Ingredients of Egoma Leaf Onigiri (Rice Balls) Korean Dish
- You need 30 of Egoma leaves.
- You need 700 grams of Plain cooked rice.
- You need 100 grams of Minced beef (or minced beef and pork mix).
- You need 1/2 tsp of Carrot.
- You need 4 1/2 tbsp of Soy sauce.
- You need 3 tbsp of Mirin.
- It's 1 1/2 tbsp of Sugar.
- Prepare 1 tsp of Sesame oil.
Egoma Leaf Onigiri (Rice Balls) Korean Dish step by step
- Sauté the meat and roughly chopped carrot, and add the soy sauce, mirin, and sugar..
- Cook until the liquid is almost completely evaporated out of the pan. Since you will mix this meat mixture with rice, it should be a little salty..
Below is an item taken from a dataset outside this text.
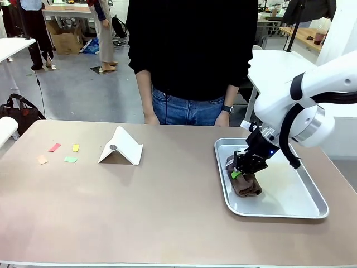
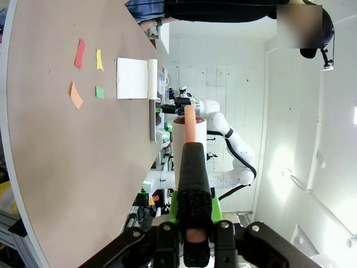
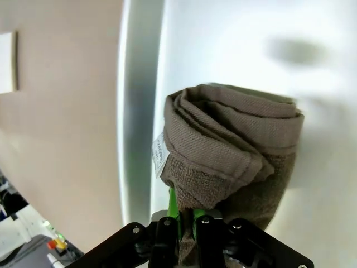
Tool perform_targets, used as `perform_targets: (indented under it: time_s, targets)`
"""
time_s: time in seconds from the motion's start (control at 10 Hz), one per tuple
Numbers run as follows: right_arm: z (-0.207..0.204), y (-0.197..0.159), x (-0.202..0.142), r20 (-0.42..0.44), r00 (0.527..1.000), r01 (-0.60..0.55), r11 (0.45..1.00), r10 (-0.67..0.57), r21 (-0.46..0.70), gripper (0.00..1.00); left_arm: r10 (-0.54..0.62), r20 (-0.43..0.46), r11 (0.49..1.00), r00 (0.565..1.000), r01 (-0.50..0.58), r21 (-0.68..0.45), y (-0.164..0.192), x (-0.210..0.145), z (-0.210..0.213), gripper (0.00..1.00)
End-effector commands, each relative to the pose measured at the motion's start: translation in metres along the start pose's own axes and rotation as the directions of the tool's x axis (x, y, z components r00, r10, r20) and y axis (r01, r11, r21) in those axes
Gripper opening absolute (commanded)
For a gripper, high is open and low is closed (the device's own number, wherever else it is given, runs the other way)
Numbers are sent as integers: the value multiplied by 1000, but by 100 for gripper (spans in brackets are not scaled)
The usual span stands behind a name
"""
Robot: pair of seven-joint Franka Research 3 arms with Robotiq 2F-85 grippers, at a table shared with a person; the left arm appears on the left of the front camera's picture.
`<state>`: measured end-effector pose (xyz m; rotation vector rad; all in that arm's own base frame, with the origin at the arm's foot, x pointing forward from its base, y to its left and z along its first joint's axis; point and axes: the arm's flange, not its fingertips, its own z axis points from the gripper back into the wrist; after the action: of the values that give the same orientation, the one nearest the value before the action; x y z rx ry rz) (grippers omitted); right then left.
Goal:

- These are egoma leaves. They are a little bigger and thicker than shiso leaves..
- Add a little salt to boiled water, and parboil the egoma leaves for 1-2 minutes. They will become too soft if you boil them for too long, so parboil them briefly..
- To prevent them from discoloring, blanch in cold water after parboiling..
- Drain the leaves, and wring them tightly in your hands. They are quite tough, so don't worry -- just wring them as tightly as you can..
- Add the meat mixture from Step 2 and sesame oil to the cooked rice..
- Spread out the egoma leaf, taking care not to tear it, and wrap a rice ball inside. Trim off the stems..
- This is how they turn out. They make bite-sized pieces..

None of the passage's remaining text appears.